When Rupert Murdoch gives further evidence to the Leveson Inquiry this week it will mark another turning point in his public disgrace. The legal noose around the neck of News International, on both sides of the Atlantic, will also tighten, thanks to fresh revelations detailed in Dial M for Murdoch, a new book by Westminster MP Tom Watson and The Independent’s Martin Hickman.
The boss man’s appearance will stoke the sense that his media empire is responsible for something bigger and more publicly dangerous than hacking into innocent citizens’ lives. For some years, we’re beginning to see, Murdoch’s News International busily experimented with the dark arts of parallel government. It was in the dirty business of building a shadowy form of unchecked oligarchy that doesn’t appear in the textbooks. Let’s call it “mediacracy”.
The term is more than just a fun pun. First coined forty years ago by the Republican Party strategist Kevin Phillips, it’s a word we need to help track down and expose a hidden world of power not normally covered by journalists, or spoken about by politicians, or seen naked with public eyes. To speak of “mediacracy” is to spotlight the troubling point that we live in an age of organised political fabrication. It warns that all popularly elected governments today come wrapped in invisible webs of back-channel media contacts and closed information circuits. They operate within fields of power inhabited by journalists, consultants, lobbyists, think tanks and public relations firms. Their combined media management work is usually undercover. Citizens only see the symptoms: the heavily manipulated, aggressively sensationalist and fast-changing publicity cycles that are the new normal of high-level politics.
The trend is not describable through commonplace terms like “spin” or “propaganda”. Talk of the “manipulation” of elected governments by “big money” and “big business” misses the mark. The dynamics of mediacracy are more intricate. In power terms, it’s the resultant of many forces operating from within and outside government. The trend demands new political thinking and fresh frameworks of analysis. I try my hand in a just-finished manuscript called Media and Democracy in an Age of Decadence. It sees the forces pushing us towards mediacracy as corrigible trends. Stuff happens, controversies simmer, and dramatic scandals erupt. Sometimes media magnates are wrong-footed, journalists are arrested and ministers and whole governments are exposed, or forced to resign. Yet the book crosses swords with two groups of observers: those who think the digital age leads automatically to greater ‘transparency’ and ‘accountability’; and complacent media scholars who suppose that mediacracy doesn’t exist, except in faraway “autocracies”, where media serve in effect as “propaganda” produced by journalists and other “lapdogs” of state power.
The Murdoch-gate scandal now unfolding beneath our pinched noses throws such presumptions into disarray. It shows that closed-system webs of information co-produced by politicians, journalists and various public relations specialists are part and parcel of our political reality. Tom Watson and Martin Hickman go so far as to accuse News International of running a “toxic shadow state”. They show how News Corporation staff spun webs of unmonitored exchanges among journalists, police officers, snooping private detectives, celebrities, innocent citizens and politicians within the Westminster parliament. The octopoid tentacles of this parallel state, we now know, extend to the harassment of MPs and public intellectuals, including our own Robert Manne, Tim Flannery and David McKnight. If Watson and Hickman have it right, News International even spied on its own senior executives.
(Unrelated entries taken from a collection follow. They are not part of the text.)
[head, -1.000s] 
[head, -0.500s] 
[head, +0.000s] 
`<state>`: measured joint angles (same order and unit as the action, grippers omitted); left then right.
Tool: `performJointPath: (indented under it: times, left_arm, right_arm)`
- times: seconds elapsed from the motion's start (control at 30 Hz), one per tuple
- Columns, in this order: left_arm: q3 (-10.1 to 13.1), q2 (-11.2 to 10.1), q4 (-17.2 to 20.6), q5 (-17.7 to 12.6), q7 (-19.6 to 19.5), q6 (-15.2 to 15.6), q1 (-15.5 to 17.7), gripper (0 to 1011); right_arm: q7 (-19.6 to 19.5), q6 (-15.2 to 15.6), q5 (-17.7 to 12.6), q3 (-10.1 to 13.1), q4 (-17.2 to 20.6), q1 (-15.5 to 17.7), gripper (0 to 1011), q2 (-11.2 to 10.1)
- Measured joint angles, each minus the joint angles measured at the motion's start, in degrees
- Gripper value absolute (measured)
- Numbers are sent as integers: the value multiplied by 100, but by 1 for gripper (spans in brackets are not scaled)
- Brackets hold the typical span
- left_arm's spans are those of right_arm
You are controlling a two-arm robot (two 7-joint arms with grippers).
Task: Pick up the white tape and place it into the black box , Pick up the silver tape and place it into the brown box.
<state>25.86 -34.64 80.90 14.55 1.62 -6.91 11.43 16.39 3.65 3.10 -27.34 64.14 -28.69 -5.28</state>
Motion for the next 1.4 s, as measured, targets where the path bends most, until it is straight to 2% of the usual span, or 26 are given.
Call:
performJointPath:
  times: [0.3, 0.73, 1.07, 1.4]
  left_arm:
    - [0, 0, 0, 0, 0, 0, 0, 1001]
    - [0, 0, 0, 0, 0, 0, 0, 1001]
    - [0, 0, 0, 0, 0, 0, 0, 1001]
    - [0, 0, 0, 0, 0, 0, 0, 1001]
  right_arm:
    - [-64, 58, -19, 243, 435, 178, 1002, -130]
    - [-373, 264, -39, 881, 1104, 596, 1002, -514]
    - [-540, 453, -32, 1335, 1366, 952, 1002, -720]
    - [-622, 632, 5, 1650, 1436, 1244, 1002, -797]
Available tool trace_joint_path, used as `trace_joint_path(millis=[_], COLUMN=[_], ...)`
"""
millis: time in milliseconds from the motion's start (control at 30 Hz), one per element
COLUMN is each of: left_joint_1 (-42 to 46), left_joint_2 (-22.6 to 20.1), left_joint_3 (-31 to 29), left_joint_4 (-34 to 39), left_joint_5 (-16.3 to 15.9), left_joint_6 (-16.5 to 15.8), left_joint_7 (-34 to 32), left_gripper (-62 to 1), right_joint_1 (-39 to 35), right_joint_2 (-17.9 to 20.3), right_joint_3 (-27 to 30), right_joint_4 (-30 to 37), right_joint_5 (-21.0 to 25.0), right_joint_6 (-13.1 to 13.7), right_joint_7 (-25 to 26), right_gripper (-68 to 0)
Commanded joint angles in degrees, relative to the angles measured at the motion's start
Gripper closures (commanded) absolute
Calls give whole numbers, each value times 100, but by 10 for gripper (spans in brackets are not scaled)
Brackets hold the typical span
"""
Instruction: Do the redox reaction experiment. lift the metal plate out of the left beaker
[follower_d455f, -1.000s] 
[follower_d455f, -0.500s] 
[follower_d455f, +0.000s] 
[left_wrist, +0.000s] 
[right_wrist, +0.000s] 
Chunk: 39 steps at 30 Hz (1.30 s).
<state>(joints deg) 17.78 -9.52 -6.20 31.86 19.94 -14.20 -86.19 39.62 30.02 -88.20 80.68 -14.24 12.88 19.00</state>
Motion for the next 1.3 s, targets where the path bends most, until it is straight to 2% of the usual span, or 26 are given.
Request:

Bizarre. It’s the stuff of absurdist fiction, perhaps a few pages straight from Joseph Heller’s Catch-22. The trouble is that Murdoch’s mediacracy is more than fiction. It’s dead serious real-world business, an unfolding political morality tale of what happens when profit, greed, amorality and hubris get the upper hand over toothy public scrutiny mechanisms and the rule of law.
Murdoch-gate applies the lie-detector test to Rupert Murdoch’s boast, delivered in a speech to the Centre for Policy Studies in October 2010, that News International “will vigorously pursue the truth - and we will not tolerate wrongdoing”. Murdoch’s appearance before this week’s parliamentary inquiry will do more than highlight the dog-and-pony show quality of this claim. It will show why mediacracy bodes ill for democracy, and why it’s not just a British or American problem. Let’s hope his cross-questioning is meticulous, and lengthy. For that will show why fearless public confrontations with the perpetrators of mediacracy are its best antidote - and why humbling those who’ve become much too big for their boots is vital for the survival and future flourishing of democracy.